There is a similar perception in this country, festered by the media’s indifferent coverage of the World Baseball Classic, that baseball, as it is played in the U.S., is a vastly superior product than anywhere else in the world; that Major League Baseball is the only game in town that matters; that the game has little or no merit beyond the boundaries of the U.S., But the reality is that baseball is thriving in other countries around the World, that the gap in the level of competition between the U.S. and other countries is closing, that the number of foreigners playing Major League Baseball continues to rise.
Every other country in the competition has embraced the WBC as a legitimate world-wide competition in ways that the U.S. has not, and that stems largely from a media that hasn’t bought into the event, hasn’t seen fit to treat and respect baseball for the national pastime that it is, and has told us once again, in its own misguided way, what’s important and what’s not.

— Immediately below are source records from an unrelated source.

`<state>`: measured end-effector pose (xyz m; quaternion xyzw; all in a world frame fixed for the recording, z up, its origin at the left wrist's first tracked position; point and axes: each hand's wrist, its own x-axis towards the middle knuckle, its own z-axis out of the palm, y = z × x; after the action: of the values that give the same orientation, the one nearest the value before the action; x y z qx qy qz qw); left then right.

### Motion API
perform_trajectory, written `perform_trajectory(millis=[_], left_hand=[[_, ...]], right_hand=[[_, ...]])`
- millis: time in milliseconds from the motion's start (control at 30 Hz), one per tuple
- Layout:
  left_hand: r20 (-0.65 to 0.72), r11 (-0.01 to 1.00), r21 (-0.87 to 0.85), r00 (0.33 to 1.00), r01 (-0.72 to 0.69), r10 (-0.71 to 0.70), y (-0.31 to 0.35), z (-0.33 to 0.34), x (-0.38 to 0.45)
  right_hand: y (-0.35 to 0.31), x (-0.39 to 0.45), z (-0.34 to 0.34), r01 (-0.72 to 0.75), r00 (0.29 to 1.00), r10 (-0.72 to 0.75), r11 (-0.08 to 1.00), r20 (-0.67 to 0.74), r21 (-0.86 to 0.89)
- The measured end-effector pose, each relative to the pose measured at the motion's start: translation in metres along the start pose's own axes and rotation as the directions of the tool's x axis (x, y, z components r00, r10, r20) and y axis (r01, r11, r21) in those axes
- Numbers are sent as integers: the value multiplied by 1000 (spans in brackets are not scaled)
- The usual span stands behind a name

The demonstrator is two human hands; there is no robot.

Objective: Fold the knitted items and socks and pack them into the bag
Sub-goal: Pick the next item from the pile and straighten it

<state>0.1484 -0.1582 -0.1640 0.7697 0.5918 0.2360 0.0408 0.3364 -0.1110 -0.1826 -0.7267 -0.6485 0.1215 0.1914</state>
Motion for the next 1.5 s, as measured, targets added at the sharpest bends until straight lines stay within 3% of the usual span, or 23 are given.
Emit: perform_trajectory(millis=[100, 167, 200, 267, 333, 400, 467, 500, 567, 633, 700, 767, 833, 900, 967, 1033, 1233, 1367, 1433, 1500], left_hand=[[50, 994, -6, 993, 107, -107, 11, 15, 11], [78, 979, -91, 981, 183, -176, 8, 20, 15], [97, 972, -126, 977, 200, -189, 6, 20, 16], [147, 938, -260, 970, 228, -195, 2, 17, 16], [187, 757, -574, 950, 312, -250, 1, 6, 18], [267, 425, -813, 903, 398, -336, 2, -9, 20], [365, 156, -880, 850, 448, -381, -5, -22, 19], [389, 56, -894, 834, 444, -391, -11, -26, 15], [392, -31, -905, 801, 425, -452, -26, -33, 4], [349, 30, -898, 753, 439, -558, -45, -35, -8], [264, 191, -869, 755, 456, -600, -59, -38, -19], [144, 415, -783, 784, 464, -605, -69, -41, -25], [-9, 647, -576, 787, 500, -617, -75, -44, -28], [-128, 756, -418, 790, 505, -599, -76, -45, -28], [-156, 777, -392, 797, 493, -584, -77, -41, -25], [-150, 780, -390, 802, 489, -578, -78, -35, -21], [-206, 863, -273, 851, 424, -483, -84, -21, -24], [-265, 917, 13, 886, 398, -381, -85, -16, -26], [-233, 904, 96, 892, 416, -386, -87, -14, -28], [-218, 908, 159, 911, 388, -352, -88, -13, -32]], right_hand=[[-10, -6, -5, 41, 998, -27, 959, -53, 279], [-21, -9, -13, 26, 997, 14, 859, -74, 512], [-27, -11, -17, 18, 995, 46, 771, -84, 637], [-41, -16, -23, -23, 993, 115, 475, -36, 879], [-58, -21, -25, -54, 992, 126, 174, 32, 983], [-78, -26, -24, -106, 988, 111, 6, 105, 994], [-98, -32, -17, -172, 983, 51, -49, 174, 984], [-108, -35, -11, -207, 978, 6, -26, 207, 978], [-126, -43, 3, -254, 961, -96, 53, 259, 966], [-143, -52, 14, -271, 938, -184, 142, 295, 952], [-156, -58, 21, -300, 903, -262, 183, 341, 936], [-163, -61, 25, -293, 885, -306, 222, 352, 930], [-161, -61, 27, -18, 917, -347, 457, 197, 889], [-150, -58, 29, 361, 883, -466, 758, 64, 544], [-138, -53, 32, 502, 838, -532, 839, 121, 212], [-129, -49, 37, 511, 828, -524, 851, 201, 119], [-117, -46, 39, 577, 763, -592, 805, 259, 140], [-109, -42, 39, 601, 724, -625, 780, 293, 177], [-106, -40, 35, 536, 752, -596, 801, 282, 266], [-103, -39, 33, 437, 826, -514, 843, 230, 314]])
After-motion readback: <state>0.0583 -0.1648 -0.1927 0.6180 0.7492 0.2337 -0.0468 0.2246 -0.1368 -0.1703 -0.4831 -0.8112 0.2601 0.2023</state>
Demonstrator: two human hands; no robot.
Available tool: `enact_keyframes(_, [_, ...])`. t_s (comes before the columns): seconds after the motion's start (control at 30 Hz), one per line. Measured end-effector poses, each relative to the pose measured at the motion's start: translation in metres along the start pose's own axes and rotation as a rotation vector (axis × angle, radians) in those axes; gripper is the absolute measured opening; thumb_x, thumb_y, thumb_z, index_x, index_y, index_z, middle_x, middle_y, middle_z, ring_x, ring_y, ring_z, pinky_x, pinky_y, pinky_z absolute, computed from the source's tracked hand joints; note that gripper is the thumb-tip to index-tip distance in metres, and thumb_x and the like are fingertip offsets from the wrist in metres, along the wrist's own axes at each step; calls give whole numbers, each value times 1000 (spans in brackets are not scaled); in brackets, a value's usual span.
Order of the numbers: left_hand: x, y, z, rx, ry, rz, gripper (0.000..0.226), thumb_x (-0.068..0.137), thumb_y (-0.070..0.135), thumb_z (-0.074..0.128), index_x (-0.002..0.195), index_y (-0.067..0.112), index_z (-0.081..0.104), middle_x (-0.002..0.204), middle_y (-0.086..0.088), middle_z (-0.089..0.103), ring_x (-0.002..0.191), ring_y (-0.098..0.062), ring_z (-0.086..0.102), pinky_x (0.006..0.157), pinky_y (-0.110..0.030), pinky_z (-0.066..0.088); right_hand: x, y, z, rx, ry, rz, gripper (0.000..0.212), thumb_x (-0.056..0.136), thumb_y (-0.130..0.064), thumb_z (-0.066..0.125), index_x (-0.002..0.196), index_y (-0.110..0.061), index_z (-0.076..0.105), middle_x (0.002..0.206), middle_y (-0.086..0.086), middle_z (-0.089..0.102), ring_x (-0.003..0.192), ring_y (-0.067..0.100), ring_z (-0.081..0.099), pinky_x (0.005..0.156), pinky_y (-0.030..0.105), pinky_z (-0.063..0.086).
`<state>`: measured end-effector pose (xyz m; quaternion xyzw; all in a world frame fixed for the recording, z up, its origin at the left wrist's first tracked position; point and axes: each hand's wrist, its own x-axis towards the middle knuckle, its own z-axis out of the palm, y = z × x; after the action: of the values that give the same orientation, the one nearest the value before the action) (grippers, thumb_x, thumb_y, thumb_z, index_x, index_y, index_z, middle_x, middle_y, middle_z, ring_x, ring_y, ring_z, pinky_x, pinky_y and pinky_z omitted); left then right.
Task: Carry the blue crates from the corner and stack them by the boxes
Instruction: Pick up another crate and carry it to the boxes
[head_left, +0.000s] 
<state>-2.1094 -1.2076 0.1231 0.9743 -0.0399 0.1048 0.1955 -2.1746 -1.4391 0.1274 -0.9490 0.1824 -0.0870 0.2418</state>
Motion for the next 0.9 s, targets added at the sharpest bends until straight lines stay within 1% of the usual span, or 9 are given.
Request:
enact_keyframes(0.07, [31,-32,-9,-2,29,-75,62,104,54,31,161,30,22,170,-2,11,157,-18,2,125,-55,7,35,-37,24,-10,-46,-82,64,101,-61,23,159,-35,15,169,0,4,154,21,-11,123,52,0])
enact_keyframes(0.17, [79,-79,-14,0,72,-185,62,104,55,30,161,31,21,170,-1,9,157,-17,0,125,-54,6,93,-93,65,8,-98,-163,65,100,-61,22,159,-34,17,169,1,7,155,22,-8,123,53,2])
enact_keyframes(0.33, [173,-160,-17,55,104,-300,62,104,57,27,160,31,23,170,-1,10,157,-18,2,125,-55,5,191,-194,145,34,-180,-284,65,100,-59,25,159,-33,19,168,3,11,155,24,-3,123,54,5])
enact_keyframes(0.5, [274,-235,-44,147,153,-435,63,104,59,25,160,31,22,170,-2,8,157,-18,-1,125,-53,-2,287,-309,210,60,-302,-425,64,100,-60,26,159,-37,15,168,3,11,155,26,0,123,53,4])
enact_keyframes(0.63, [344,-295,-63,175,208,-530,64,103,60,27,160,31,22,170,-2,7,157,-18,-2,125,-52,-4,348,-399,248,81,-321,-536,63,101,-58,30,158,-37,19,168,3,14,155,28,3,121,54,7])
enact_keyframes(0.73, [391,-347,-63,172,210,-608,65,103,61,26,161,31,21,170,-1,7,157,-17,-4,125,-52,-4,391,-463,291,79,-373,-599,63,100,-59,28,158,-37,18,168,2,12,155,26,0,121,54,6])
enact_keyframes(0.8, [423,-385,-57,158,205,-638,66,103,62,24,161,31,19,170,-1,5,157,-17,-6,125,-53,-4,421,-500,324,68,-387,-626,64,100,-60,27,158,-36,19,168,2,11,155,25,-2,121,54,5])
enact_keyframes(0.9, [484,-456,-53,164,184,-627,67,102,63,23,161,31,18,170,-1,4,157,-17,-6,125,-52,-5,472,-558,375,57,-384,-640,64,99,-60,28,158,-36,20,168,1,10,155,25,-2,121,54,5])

We may never know if the WBC will become a viable event in this country. It will be difficult for it to establish a foothold, to say the least, if the media chooses not to buy into the concept. For now, it’s a no-win situation. Should the U.S. win the competition, the media will almost certainly blow it off by saying it knew all along that the U.S. played the baseball in the world anyway, that it didn’t need a gimmicky competition in the heart of spring training to prove it. Should the U.S. lose, it will almost assuredly dismiss the event as being an unimportant exhibition.